### [Task statement]
Lines below starting with the line with "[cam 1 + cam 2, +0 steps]" and going on through the line with "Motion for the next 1" must be output exactly; the rest of the records must be left out.

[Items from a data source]
┄┄┄┄┄┄

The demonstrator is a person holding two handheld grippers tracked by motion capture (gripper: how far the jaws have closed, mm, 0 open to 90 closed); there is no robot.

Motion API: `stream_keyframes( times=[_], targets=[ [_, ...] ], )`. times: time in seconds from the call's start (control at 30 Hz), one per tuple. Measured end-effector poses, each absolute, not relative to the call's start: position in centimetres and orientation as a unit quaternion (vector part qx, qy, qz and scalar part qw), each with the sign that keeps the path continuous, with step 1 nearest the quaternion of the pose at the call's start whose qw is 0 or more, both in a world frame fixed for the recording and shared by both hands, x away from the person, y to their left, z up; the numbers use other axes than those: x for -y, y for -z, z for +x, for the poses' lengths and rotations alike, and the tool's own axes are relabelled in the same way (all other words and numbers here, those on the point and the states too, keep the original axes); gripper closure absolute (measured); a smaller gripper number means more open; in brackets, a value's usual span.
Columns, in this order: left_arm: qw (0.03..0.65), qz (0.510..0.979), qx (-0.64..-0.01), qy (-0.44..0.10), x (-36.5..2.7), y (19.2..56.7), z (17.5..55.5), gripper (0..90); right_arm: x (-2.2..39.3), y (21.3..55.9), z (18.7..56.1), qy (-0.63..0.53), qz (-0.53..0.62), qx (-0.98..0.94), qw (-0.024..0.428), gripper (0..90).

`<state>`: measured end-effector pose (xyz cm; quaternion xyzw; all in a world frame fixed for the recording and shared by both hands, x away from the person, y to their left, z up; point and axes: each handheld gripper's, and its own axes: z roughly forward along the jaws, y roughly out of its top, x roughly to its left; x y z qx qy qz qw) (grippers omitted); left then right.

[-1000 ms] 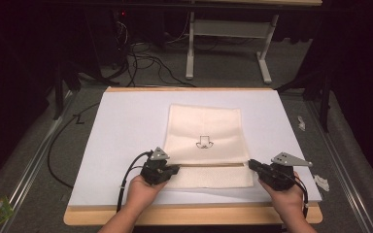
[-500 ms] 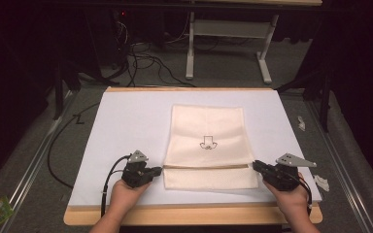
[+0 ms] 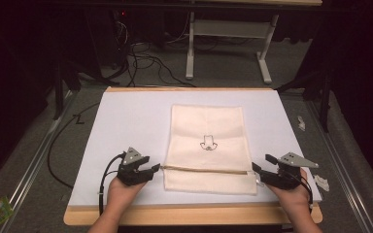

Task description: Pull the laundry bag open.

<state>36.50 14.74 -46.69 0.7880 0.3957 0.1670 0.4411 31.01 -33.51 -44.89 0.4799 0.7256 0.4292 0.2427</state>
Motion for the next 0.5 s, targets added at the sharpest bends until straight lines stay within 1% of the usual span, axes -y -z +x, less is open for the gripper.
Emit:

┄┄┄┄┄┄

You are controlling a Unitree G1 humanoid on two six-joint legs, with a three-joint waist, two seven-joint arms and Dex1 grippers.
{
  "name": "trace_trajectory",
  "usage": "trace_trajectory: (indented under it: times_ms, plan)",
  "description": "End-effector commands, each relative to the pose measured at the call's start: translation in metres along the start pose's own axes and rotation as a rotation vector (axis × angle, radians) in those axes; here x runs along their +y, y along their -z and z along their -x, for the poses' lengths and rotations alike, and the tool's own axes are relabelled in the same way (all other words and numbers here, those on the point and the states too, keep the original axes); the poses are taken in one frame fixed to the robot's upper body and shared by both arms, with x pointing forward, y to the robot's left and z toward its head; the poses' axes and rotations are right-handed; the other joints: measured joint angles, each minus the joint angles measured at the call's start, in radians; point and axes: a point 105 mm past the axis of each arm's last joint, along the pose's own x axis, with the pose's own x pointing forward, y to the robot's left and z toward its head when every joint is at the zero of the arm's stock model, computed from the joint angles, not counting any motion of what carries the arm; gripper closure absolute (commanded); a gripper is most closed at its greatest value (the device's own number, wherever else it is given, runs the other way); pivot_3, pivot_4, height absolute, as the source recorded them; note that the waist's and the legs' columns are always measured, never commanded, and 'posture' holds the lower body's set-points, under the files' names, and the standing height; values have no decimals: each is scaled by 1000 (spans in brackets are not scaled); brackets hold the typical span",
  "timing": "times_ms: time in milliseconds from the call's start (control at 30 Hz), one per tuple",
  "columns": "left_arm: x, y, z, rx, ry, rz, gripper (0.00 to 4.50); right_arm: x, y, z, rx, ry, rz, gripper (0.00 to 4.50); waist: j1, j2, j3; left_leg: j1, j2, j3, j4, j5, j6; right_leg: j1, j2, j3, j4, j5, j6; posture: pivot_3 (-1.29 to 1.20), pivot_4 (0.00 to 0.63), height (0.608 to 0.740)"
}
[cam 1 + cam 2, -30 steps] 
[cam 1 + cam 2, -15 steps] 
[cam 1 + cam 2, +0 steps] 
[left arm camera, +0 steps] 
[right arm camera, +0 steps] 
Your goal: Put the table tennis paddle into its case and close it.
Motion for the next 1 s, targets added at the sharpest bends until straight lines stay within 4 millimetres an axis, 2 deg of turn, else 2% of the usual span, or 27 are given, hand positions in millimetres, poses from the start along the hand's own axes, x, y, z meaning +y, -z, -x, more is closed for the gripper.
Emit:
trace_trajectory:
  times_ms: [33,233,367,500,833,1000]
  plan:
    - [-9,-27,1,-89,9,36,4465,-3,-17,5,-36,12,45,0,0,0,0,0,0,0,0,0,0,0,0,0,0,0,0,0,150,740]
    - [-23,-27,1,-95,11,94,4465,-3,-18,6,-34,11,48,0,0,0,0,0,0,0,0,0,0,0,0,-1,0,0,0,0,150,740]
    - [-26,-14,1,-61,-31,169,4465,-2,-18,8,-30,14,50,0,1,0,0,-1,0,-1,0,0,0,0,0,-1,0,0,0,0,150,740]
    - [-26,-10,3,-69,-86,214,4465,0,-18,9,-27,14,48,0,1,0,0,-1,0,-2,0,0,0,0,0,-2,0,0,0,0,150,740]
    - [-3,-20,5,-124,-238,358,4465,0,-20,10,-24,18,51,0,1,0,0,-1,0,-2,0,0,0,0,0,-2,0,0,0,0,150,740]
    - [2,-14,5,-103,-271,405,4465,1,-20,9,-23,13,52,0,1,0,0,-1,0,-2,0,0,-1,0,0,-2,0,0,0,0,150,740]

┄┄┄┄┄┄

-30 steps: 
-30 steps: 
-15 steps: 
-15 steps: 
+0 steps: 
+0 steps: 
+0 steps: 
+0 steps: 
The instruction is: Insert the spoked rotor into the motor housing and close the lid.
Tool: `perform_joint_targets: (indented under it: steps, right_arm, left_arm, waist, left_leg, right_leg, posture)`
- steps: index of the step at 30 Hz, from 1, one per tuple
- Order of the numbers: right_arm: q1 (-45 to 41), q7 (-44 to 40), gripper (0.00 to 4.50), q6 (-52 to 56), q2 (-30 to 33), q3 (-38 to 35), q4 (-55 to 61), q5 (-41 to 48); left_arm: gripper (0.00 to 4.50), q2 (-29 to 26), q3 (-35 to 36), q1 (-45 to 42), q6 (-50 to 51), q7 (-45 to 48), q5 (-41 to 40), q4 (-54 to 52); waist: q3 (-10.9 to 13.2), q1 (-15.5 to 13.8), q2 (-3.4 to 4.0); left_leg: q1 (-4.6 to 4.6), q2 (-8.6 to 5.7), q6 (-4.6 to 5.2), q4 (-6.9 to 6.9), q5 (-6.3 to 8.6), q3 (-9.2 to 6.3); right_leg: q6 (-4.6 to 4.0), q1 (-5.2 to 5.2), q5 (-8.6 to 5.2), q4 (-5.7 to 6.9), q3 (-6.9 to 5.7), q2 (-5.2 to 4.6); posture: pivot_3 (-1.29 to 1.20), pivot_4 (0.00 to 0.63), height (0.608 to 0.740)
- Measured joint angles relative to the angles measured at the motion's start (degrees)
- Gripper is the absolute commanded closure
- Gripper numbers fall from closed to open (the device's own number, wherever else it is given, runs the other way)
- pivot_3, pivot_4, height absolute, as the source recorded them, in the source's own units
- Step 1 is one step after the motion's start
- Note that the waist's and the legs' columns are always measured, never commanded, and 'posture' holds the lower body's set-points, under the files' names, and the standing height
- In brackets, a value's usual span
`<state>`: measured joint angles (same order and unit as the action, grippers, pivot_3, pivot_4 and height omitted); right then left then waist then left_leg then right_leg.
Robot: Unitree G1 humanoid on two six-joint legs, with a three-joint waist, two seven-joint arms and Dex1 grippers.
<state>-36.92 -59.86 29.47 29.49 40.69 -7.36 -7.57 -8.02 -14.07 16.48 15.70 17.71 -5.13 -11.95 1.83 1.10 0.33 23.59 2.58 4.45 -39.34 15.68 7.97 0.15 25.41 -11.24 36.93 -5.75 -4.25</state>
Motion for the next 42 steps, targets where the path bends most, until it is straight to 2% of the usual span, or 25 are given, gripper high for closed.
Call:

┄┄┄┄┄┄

### [Answer area]
[cam 1 + cam 2, +0 steps] 
[left arm camera, +0 steps] 
[right arm camera, +0 steps] 
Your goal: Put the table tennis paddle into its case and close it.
Motion for the next 1 s, targets added at the sharpest bends until straight lines stay within 4 millimetres an axis, 2 deg of turn, else 2% of the usual span, or 27 are given, hand positions in millimetres, poses from the start along the hand's own axes, x, y, z meaning +y, -z, -x, more is closed for the gripper.

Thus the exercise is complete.